Documentation: Integer string conversion length limitation
Actually I don't understand why
See github issue CVE-2020-10735: Prevent DoS by large int<->str conversions #95778:
Problem
A Denial Of Service (DoS) issue was identified in CPython because we use binary bignum’s for our int implementation. A huge integer will always consume a near-quadratic amount of CPU time in conversion to or from a base 10 (decimal) string with a large number of digits. No efficient algorithm exists to do otherwise.
It is quite common for Python code implementing network protocols and data serialization to do int(untrusted_string_or_bytes_value) on input to get a numeric value, without having limited the input length or to do
log("processing thing id %s", unknowingly_huge_integer)
or any similar concept to convert an int to a string without first checking its magnitude. (http
,json
,xmlrpc
,logging
, loading large values into integer via linear-time conversions such as hexadecimal stored in yaml, or anything computing larger values based on user controlled inputs… which then wind up attempting to output as decimal later on). All of these can suffer a CPU consuming DoS in the face of untrusted data.Everyone auditing all existing code for this, adding length guards, and maintaining that practice everywhere is not feasible nor is it what we deem the vast majority of our users want to do.
This issue has been reported to the Python Security Response Team multiple times by a few different people since early 2020, most recently a few weeks ago while I was in the middle of polishing up the PR so it’d be ready before 3.11.0rc2.
Mitigation
After discussion on the Python Security Response Team mailing list the conclusion was that we needed to limit the size of integer to string conversions for non-linear time conversions (anything not a power-of-2 base) by default. And offer the ability to configure or disable this limit.
The Python Steering Council is aware of this change and accepts it as necessary.

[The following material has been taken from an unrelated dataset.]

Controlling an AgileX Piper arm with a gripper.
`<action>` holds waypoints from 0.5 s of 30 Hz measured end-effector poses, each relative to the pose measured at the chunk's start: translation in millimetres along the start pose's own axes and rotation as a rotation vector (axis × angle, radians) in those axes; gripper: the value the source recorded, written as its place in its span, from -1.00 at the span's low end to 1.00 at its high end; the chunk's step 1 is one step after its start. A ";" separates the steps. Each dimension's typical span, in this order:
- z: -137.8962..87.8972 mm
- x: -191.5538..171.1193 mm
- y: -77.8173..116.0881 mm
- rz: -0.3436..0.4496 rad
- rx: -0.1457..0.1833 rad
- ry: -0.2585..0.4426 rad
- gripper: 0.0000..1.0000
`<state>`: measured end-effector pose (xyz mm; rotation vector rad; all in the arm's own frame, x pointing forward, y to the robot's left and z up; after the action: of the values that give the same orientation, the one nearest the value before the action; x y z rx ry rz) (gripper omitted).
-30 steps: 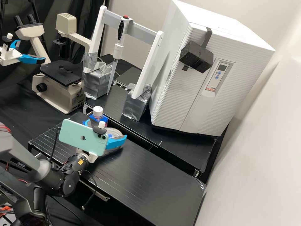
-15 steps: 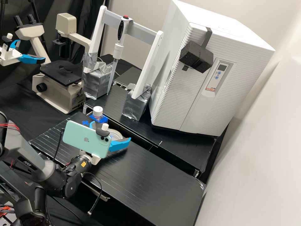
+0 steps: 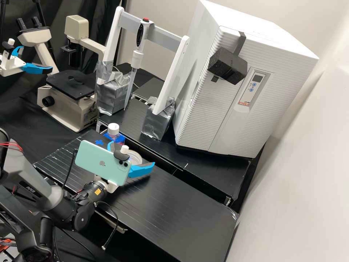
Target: Open the lid
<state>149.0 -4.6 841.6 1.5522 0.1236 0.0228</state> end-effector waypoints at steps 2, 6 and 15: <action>1.3 -0.3 0.3 0.000 0.001 -0.007 1.00; 3.0 -1.4 0.9 0.000 -0.003 -0.017 1.00; 3.0 -3.9 0.3 -0.019 -0.022 -0.018 1.00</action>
<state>145.5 -7.9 842.2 1.5292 0.1237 -0.0053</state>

Further discussion can be found on the Python Core Developers Discuss thread Int/str conversions broken in latest Python bugfix releases.
I found this comment by Steve Dower to be informative:
Our apologies for the lack of transparency in the process here. The issue was first reported to a number of other security teams, and converged in the Python Security Response Team where we agreed that the correct fix was to modify the runtime.
The delay between report and fix is entirely our fault. The security team is made up of volunteers, our availability isn’t always reliable, and there’s nobody “in charge” to coordinate work. We’ve been discussing how to improve our processes. However, we did agree that the potential for exploitation is high enough that we didn’t want to disclose the issue without a fix available and ready for use.
We did work through a number of alternative approaches, implementing many of them. The code doing int(gigabyte_long_untrusted_string) could be anywhere inside a json.load or HTTP header parser, and can run very deep. Parsing libraries are everywhere, and tend to use int indiscriminately (though they usually handle ValueError already). Expecting every library to add a new argument to every int() call would have led to thousands of vulnerabilities being filed, and made it impossible for users to ever trust that their systems could not be DoS’d.
We agree it’s a heavy hammer to do it in the core, but it’s also the only hammer that has a chance of giving users the confidence to keep running Python at the boundary of their apps.
Now, I’m personally inclined to agree that int->str conversions should do something other than raise. I was outvoted because it would break round-tripping, which is a reasonable argument that I accepted. We can still improve this over time and make it more usable. However, in most cases we saw, rendering an excessively long string isn’t desirable either. That should be the opt-in behaviour.
Raising an exception from str may prove to be too much, and could be reconsidered, but we don’t see a feasible way to push out updates to every user of int, so that will surely remain global.